### DIRECTIONS FOR THIS TASK
One range is to be output from the listing below, exactly as written: the line with "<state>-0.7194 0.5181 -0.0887" to the line with "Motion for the", both kept.

### DATA SECTION

********************

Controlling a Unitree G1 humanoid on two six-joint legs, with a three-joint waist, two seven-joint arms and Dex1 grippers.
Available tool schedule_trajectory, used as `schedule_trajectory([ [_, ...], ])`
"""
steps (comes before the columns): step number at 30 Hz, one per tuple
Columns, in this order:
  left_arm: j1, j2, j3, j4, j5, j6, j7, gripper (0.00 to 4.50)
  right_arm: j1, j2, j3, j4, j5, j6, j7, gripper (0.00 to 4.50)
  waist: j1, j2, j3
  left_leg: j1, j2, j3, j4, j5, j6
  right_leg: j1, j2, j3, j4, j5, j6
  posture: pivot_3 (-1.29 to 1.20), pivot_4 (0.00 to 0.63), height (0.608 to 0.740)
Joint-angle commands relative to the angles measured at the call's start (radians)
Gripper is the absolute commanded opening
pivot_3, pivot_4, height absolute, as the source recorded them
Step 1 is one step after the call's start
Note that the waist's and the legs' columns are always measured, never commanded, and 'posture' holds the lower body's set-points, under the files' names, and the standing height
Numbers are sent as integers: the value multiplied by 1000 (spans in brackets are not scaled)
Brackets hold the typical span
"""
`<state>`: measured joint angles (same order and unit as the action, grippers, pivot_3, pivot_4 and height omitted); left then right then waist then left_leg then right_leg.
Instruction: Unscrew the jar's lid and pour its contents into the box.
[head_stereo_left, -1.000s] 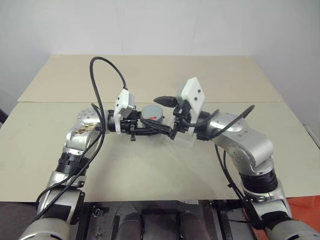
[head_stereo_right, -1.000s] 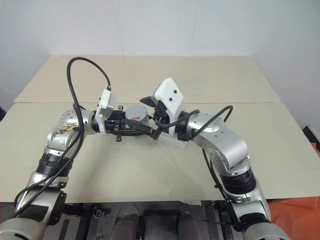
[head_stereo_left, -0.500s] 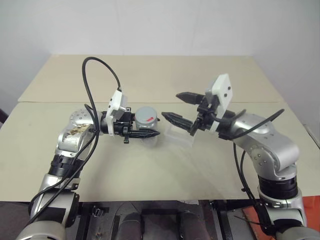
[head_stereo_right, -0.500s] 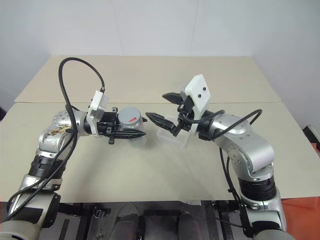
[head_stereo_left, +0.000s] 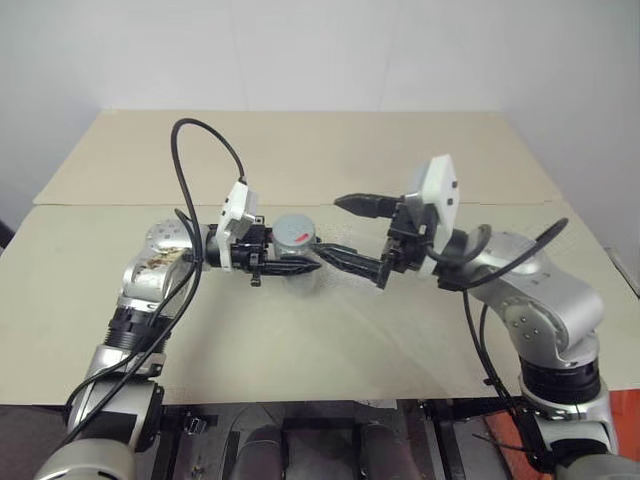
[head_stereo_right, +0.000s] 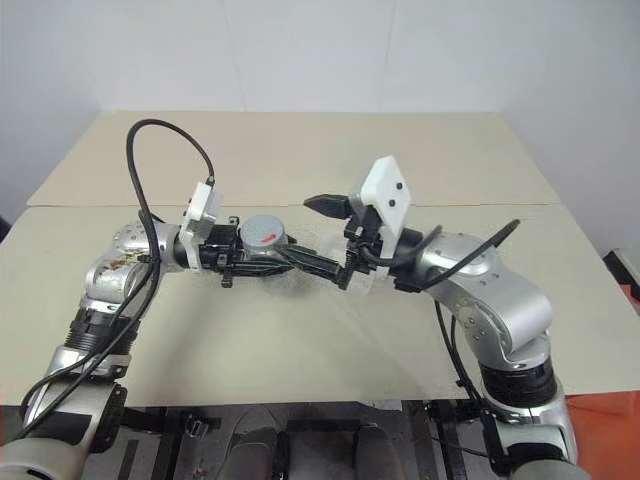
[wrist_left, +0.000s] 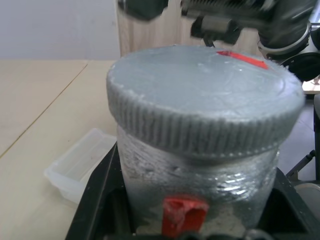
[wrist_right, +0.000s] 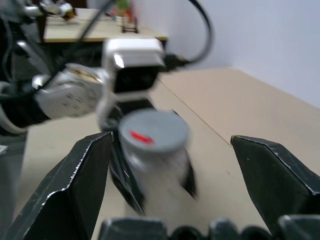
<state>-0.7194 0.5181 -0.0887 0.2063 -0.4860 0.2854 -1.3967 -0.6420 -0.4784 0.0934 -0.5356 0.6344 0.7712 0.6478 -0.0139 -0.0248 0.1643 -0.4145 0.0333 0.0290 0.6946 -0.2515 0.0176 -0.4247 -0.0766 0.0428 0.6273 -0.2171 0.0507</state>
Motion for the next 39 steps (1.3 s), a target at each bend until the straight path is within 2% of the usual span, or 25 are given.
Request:
schedule_trajectory([
  [1,-41,-17,8,1,4,-24,-1,1960,-57,34,67,15,-57,-16,-29,4418,0,0,0,0,0,0,0,0,0,0,0,0,0,0,0,0,150,740],
  [7,-34,-26,13,-14,5,-19,-3,1960,-125,98,134,111,-159,-39,-71,4418,0,0,0,0,0,0,0,0,0,0,0,0,1,0,0,0,150,740],
  [17,-26,-14,17,-25,6,-15,-6,1960,-133,122,97,150,-196,-44,-64,4418,0,0,0,0,0,0,0,0,0,0,0,0,2,0,0,0,150,740],
  [39,1,6,23,-55,-13,-6,-12,1960,4,-51,-1,49,-156,-69,34,4418,1,0,0,0,0,0,0,0,0,0,0,0,1,0,0,0,150,740],
])
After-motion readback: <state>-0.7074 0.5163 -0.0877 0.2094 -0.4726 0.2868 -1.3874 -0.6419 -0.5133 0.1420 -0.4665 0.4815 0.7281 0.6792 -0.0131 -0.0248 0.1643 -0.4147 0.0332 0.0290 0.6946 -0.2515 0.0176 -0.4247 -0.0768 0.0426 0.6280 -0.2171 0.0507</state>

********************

### RESULT FOR THIS EXERCISE
<state>-0.7194 0.5181 -0.0887 0.2063 -0.4860 0.2854 -1.3967 -0.6420 -0.4784 0.0934 -0.5356 0.6344 0.7712 0.6478 -0.0139 -0.0248 0.1643 -0.4145 0.0333 0.0290 0.6946 -0.2515 0.0176 -0.4247 -0.0766 0.0428 0.6273 -0.2171 0.0507</state>
Motion for the next 39 steps (1.3 s), a target at each bend until the straight path is within 2% of the usual span, or 25 are given.

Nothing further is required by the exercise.